If you are against hydraulic fracturing, you may not want to ask for a Republican ballot in the March 18Illinois primary.
“It can be done safely and properly,” said Winnetka-based financier Bruce Rauner, one of the Republican candidates for governor, “and we should not hold back waiting for years to see every possible outcome. We know that it can work. It’s worked in other parts of the nation. It can work in Illinois, and there’s a huge opportunity for us here.”
“ Fracking has been taking place throughout this country for a long time, longer than many people realize,” said State Sen. Kirk Dillard (R-Hinsdale). “The Sierra Club signed off on the legislation, and they would not do so if they didn’t think that it was safe.”
“I supported the fracking legislation. It was negotiated for a number of years,”said State Sen. Bill Brady (R-Bloomington). “The Sierra Club and other groups were involved in those negotiations, and, at the end of the day, I think we passed a good law.

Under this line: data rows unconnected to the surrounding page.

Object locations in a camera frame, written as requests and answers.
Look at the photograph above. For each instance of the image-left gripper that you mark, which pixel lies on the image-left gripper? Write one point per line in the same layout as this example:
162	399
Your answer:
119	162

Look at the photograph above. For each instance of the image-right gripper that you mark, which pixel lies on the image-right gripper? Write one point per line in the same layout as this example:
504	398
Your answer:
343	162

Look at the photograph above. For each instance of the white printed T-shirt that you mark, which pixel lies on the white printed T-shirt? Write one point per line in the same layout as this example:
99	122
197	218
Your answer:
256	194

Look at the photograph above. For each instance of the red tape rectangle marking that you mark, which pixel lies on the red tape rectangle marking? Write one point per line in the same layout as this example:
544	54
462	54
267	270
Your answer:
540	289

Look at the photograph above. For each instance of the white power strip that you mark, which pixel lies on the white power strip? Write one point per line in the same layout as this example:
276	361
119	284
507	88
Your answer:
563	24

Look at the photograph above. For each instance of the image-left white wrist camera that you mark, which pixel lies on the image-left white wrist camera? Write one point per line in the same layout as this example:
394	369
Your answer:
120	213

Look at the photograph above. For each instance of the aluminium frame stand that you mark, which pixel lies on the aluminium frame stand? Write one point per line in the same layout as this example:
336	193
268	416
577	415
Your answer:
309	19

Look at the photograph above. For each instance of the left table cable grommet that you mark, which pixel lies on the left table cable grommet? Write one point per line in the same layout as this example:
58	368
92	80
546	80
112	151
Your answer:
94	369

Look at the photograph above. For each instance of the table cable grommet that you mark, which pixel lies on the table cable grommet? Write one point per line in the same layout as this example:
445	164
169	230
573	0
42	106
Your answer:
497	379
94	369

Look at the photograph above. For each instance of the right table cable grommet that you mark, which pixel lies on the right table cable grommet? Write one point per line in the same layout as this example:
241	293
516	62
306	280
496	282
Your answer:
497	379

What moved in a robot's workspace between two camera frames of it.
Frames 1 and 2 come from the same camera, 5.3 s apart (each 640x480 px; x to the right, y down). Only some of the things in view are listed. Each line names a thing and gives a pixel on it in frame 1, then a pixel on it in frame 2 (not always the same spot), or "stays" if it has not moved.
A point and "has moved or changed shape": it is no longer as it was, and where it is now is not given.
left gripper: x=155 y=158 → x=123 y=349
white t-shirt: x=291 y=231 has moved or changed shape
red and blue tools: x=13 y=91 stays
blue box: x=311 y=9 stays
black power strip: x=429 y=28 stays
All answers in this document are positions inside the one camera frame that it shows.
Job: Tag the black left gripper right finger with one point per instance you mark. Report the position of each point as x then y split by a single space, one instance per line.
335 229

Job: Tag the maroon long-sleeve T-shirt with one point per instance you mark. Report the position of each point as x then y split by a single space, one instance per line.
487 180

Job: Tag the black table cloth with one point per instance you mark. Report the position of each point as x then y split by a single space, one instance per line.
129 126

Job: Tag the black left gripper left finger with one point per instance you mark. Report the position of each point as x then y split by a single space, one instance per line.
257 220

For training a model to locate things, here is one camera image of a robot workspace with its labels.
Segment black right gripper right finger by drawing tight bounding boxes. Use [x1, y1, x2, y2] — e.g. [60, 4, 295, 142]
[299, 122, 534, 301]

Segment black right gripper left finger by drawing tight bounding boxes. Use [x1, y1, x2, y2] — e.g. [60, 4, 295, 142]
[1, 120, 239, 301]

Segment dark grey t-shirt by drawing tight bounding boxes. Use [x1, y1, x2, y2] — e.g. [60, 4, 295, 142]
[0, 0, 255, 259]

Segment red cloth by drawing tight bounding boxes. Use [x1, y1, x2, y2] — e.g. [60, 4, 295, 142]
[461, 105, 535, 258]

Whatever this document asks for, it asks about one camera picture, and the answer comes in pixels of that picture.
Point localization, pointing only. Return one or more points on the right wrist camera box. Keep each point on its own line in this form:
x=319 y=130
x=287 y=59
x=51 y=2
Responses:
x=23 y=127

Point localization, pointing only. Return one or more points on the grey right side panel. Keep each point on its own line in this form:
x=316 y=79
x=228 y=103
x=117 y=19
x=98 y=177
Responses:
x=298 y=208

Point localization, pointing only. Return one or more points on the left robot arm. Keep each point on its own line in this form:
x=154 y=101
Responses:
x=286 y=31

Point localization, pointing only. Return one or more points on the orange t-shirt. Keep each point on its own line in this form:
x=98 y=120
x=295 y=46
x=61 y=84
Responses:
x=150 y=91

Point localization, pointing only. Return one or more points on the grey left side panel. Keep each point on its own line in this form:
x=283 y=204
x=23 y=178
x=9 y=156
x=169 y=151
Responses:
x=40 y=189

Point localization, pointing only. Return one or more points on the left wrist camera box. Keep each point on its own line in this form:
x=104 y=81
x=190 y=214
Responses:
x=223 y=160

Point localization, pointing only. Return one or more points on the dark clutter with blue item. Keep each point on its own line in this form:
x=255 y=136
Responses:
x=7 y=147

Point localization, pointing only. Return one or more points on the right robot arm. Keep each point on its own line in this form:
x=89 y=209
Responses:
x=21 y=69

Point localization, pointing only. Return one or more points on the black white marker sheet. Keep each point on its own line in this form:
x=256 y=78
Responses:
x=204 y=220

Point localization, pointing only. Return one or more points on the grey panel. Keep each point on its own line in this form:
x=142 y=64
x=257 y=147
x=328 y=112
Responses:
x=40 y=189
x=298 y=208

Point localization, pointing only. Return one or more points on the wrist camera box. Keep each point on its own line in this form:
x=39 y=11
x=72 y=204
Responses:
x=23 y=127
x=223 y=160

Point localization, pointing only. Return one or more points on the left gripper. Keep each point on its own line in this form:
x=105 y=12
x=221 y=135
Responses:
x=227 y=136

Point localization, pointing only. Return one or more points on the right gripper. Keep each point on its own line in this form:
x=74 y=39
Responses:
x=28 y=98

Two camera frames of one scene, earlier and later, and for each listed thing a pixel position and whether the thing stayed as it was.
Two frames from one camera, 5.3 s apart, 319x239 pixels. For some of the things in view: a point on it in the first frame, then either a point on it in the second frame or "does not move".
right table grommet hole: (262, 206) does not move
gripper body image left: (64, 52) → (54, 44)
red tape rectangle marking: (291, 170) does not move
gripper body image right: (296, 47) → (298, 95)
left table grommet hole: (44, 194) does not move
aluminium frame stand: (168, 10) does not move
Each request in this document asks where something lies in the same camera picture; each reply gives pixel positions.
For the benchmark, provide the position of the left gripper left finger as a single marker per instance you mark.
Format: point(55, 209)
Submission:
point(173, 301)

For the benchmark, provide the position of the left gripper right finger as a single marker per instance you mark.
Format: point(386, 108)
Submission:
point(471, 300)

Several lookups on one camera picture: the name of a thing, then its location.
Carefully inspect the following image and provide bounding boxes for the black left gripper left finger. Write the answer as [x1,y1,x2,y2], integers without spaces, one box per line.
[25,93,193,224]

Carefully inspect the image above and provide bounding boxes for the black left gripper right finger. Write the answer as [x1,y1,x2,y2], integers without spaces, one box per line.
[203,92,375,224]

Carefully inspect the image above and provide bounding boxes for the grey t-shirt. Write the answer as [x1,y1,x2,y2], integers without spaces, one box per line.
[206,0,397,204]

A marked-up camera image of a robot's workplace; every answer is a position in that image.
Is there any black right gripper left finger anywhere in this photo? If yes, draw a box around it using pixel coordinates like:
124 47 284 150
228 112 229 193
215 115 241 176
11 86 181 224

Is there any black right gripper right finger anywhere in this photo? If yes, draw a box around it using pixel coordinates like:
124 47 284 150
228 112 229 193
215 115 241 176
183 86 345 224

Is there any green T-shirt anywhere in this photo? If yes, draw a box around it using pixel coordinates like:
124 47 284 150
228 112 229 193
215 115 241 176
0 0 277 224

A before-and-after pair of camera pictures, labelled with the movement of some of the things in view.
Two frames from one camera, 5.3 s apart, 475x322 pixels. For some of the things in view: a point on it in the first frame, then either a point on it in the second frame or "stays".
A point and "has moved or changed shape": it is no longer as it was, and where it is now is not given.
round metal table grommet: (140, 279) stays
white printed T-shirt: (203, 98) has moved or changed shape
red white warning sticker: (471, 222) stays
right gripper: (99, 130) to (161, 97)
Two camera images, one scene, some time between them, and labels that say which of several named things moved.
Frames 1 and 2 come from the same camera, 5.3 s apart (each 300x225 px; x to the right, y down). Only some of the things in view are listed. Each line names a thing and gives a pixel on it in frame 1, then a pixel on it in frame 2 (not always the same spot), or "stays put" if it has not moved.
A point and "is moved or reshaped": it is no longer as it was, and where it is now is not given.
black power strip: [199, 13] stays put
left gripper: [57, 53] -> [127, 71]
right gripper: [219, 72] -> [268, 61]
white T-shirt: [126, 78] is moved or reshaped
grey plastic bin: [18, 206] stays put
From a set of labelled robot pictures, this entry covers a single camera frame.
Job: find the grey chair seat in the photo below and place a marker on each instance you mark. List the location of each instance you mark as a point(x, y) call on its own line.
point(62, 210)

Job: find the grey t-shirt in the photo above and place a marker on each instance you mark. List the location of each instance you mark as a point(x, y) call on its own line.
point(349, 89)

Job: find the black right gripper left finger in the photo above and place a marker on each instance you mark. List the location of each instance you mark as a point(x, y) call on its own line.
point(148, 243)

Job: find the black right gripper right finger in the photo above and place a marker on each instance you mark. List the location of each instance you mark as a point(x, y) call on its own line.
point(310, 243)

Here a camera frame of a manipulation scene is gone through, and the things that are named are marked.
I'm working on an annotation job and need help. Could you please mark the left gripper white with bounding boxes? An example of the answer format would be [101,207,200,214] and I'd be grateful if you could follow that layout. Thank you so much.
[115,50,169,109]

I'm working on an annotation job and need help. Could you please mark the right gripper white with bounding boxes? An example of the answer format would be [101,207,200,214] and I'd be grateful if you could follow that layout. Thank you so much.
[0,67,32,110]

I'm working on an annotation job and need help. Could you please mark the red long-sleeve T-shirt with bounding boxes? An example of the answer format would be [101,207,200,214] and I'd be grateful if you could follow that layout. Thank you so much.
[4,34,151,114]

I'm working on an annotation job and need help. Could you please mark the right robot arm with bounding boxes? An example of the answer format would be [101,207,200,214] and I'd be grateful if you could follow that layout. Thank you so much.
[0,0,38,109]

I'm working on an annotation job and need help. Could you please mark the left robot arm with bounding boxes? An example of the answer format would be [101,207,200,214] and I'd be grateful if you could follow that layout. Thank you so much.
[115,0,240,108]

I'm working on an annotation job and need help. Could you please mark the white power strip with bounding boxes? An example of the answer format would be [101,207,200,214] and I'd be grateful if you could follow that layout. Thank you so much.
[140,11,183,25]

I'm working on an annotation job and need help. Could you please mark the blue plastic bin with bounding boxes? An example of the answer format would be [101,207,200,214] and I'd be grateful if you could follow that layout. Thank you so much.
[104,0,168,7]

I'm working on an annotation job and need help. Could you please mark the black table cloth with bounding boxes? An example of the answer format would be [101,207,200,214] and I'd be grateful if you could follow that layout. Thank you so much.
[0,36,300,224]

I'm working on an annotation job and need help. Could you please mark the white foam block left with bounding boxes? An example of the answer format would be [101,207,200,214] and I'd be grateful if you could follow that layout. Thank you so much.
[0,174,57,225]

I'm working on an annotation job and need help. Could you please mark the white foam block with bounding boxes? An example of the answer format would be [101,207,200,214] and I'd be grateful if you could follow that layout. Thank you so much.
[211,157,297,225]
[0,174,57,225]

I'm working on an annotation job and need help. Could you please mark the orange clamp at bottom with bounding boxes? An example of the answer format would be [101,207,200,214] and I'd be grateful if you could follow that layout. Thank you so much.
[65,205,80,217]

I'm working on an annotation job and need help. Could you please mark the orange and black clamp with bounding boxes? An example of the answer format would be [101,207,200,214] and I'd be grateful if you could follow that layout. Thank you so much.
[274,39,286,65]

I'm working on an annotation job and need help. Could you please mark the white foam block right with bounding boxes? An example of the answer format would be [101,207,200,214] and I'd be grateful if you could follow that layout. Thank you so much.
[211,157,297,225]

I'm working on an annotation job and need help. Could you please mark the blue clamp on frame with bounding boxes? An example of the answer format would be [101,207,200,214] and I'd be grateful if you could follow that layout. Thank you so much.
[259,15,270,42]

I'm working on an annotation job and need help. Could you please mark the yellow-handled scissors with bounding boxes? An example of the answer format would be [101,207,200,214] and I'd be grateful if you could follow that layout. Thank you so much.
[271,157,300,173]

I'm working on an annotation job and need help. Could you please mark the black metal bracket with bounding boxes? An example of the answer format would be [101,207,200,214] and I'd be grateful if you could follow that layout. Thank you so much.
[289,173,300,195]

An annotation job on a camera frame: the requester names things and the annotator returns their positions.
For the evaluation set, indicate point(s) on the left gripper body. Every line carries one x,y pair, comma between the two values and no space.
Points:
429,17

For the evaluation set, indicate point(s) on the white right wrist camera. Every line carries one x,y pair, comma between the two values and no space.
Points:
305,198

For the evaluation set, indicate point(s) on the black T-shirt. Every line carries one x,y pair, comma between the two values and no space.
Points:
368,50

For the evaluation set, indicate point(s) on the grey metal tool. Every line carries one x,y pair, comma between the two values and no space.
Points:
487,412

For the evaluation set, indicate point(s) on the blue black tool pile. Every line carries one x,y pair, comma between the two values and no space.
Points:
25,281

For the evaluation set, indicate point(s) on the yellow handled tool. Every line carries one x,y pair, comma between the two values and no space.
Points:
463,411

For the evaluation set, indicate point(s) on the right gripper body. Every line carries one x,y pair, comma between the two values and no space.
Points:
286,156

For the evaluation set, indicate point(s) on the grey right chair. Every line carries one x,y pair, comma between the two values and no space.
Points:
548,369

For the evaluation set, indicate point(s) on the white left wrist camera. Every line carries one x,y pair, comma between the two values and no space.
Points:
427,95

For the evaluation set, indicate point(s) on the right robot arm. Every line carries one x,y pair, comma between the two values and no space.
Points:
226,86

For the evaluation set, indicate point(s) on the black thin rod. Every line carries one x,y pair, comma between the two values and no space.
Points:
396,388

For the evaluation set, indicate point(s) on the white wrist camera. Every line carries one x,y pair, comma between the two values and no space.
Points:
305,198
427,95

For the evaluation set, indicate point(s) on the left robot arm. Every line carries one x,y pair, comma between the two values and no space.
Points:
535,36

Now, there is truth in the fact it’s up to the administration and the rules-making process about how that’s going to be implemented.”
Treasurer Dan Rutherford digs deeper into the rules: “Those rules have not been put into the administrative code yet. They’re still going through the Joint Committee on Administrative Rules, and my background, having worked on that committee for so many years – I understand the process,” Rutherford said. “The opposition is a part of what you need to deal with when you are dealing in leadership. People are not going to be for everything out there.”
Hydraulic fracturing is used to extract oil and natural gas from bedrock. Opponents contend the process potentially could contaminate ground water.